[Exercise prompt] Reproduce the data shown below exactly.

[Supplied information]

*** Block opens ***

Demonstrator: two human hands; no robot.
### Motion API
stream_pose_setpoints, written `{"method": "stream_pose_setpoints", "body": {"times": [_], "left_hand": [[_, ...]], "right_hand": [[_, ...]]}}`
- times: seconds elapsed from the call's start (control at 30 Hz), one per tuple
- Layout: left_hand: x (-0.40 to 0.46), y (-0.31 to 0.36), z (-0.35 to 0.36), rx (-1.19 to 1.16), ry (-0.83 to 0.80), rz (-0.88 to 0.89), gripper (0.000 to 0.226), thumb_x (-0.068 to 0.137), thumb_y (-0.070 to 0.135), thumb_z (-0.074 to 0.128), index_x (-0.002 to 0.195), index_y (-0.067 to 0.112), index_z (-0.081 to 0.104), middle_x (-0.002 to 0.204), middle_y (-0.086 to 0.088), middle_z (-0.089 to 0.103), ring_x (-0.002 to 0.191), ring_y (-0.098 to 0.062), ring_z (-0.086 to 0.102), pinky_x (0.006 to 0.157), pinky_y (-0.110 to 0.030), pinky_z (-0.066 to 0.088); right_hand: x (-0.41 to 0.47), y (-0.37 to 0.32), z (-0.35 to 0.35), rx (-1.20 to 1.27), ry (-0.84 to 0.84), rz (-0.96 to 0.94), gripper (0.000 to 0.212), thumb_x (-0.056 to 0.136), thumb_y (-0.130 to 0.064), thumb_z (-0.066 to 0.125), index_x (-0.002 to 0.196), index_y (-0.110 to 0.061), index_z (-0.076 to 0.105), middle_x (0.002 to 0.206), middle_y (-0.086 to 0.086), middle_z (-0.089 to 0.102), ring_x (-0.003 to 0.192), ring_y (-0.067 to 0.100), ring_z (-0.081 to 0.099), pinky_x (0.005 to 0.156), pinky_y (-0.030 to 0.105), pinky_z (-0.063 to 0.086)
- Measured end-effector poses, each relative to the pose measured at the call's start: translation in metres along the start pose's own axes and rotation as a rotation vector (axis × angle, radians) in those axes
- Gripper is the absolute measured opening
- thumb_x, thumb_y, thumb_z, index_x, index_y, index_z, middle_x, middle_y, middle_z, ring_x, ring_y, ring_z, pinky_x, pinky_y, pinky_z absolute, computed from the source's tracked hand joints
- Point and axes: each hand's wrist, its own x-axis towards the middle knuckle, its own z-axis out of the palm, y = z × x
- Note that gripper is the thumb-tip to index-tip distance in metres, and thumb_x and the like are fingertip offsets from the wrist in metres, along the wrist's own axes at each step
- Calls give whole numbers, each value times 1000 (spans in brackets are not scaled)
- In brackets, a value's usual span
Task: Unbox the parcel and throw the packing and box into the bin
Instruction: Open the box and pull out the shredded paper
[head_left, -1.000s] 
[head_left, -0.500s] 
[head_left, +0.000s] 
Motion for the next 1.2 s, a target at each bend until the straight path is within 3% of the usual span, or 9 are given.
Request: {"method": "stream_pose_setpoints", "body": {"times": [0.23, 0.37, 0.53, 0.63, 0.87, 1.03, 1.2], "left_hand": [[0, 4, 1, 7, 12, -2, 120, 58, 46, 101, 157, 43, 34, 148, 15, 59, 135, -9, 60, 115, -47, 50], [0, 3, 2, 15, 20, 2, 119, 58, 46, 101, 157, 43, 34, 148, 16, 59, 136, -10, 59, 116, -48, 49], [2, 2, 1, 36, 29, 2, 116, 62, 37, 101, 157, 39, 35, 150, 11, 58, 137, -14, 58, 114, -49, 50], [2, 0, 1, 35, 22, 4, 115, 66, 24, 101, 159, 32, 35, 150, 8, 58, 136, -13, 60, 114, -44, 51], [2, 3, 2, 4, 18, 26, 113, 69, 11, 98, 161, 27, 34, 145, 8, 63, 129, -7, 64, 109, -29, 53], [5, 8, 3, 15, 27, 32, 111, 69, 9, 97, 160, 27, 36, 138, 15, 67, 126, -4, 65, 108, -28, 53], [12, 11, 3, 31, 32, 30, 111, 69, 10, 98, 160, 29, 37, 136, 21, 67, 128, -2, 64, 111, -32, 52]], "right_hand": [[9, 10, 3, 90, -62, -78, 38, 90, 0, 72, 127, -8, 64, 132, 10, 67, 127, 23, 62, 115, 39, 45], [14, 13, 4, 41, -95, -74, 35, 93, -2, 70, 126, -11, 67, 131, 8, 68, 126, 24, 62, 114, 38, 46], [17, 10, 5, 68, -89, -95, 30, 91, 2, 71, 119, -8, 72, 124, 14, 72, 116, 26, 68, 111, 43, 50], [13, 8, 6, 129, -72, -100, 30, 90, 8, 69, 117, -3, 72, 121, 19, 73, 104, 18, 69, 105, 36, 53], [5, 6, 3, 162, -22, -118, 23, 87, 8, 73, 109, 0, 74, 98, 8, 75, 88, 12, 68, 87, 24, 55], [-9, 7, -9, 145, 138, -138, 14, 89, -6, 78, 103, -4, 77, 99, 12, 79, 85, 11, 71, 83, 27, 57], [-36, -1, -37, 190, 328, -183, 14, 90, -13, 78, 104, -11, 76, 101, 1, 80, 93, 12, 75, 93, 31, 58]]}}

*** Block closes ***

[Output]
Demonstrator: two human hands; no robot.
### Motion API
stream_pose_setpoints, written `{"method": "stream_pose_setpoints", "body": {"times": [_], "left_hand": [[_, ...]], "right_hand": [[_, ...]]}}`
- times: seconds elapsed from the call's start (control at 30 Hz), one per tuple
- Layout: left_hand: x (-0.40 to 0.46), y (-0.31 to 0.36), z (-0.35 to 0.36), rx (-1.19 to 1.16), ry (-0.83 to 0.80), rz (-0.88 to 0.89), gripper (0.000 to 0.226), thumb_x (-0.068 to 0.137), thumb_y (-0.070 to 0.135), thumb_z (-0.074 to 0.128), index_x (-0.002 to 0.195), index_y (-0.067 to 0.112), index_z (-0.081 to 0.104), middle_x (-0.002 to 0.204), middle_y (-0.086 to 0.088), middle_z (-0.089 to 0.103), ring_x (-0.002 to 0.191), ring_y (-0.098 to 0.062), ring_z (-0.086 to 0.102), pinky_x (0.006 to 0.157), pinky_y (-0.110 to 0.030), pinky_z (-0.066 to 0.088); right_hand: x (-0.41 to 0.47), y (-0.37 to 0.32), z (-0.35 to 0.35), rx (-1.20 to 1.27), ry (-0.84 to 0.84), rz (-0.96 to 0.94), gripper (0.000 to 0.212), thumb_x (-0.056 to 0.136), thumb_y (-0.130 to 0.064), thumb_z (-0.066 to 0.125), index_x (-0.002 to 0.196), index_y (-0.110 to 0.061), index_z (-0.076 to 0.105), middle_x (0.002 to 0.206), middle_y (-0.086 to 0.086), middle_z (-0.089 to 0.102), ring_x (-0.003 to 0.192), ring_y (-0.067 to 0.100), ring_z (-0.081 to 0.099), pinky_x (0.005 to 0.156), pinky_y (-0.030 to 0.105), pinky_z (-0.063 to 0.086)
- Measured end-effector poses, each relative to the pose measured at the call's start: translation in metres along the start pose's own axes and rotation as a rotation vector (axis × angle, radians) in those axes
- Gripper is the absolute measured opening
- thumb_x, thumb_y, thumb_z, index_x, index_y, index_z, middle_x, middle_y, middle_z, ring_x, ring_y, ring_z, pinky_x, pinky_y, pinky_z absolute, computed from the source's tracked hand joints
- Point and axes: each hand's wrist, its own x-axis towards the middle knuckle, its own z-axis out of the palm, y = z × x
- Note that gripper is the thumb-tip to index-tip distance in metres, and thumb_x and the like are fingertip offsets from the wrist in metres, along the wrist's own axes at each step
- Calls give whole numbers, each value times 1000 (spans in brackets are not scaled)
- In brackets, a value's usual span
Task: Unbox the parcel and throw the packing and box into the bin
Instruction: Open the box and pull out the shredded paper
[head_left, -1.000s] 
[head_left, -0.500s] 
[head_left, +0.000s] 
Motion for the next 1.2 s, a target at each bend until the straight path is within 3% of the usual span, or 9 are given.
Request: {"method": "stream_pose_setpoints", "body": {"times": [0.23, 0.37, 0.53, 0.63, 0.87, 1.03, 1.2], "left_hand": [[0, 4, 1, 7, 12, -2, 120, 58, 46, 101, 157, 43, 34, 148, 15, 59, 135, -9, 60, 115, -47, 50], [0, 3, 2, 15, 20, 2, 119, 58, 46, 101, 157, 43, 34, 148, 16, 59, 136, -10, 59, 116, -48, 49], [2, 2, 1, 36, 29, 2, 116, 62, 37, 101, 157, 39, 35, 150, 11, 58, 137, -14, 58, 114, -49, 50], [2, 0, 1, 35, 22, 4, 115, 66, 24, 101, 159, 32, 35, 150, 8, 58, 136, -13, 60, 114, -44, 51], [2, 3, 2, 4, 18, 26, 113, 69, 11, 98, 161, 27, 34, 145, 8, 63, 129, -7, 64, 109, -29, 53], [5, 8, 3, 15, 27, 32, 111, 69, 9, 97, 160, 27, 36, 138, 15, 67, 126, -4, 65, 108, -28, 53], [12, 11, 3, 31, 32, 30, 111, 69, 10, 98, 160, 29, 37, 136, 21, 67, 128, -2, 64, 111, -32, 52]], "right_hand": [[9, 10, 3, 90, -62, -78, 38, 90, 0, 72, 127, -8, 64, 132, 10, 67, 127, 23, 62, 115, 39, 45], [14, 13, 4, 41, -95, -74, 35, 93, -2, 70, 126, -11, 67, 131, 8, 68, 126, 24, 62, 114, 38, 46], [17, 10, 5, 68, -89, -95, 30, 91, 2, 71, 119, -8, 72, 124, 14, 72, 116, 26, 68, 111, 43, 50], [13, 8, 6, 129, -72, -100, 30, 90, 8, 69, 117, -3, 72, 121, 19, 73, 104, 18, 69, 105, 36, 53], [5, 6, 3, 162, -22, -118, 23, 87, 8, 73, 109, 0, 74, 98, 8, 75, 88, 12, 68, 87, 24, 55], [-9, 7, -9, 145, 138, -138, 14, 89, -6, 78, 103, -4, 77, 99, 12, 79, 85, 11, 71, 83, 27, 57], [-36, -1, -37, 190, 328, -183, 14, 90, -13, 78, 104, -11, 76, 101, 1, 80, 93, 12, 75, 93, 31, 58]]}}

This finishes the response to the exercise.